:: WHAT IS REQUIRED ::
Given the listing below, output exactly the line containing "In this exercise you will indicate the white left" and every line after it through the end.
── RECORDS TO PROCESS ──
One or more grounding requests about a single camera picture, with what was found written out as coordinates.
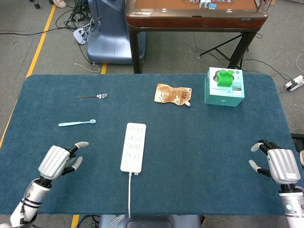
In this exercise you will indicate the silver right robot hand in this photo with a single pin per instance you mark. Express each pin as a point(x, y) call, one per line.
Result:
point(282, 164)

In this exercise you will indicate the blue backed mahjong tile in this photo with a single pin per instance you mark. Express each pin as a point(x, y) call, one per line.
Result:
point(212, 6)

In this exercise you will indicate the green toy block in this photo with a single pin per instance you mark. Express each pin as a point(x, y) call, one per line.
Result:
point(224, 79)

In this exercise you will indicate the metal fork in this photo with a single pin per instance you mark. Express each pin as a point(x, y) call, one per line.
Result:
point(102, 96)

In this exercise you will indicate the light blue toothbrush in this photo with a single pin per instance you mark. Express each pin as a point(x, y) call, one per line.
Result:
point(73, 123)

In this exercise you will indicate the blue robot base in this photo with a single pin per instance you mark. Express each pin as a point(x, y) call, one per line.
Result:
point(107, 47)

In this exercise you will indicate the blue table cloth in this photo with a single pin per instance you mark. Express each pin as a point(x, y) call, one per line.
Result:
point(190, 142)

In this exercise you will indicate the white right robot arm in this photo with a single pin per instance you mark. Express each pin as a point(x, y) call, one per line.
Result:
point(293, 206)

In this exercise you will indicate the black swivel stool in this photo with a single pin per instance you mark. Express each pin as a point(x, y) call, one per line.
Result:
point(36, 5)

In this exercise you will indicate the orange spout pouch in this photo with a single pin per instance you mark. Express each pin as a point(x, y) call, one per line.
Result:
point(171, 93)

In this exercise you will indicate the grey robot torso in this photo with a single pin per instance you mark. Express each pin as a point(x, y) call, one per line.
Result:
point(152, 222)

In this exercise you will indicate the teal cardboard box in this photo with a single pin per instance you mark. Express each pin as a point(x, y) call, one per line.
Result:
point(223, 99)

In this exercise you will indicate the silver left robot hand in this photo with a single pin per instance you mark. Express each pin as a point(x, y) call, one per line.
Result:
point(52, 161)

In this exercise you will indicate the white power strip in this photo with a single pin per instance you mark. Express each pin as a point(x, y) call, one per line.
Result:
point(133, 147)

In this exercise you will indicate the white floor socket strip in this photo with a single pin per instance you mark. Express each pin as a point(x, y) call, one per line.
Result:
point(78, 35)
point(297, 83)

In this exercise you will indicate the brown mahjong table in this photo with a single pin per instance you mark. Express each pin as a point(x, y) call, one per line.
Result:
point(190, 21)

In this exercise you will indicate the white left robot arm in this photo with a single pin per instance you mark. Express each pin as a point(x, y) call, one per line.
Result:
point(33, 194)
───
:: WRITTEN ANSWER ::
In this exercise you will indicate the white left robot arm in this photo with a single pin per instance you mark. Express each pin as a point(x, y) call, one per line.
Result:
point(33, 194)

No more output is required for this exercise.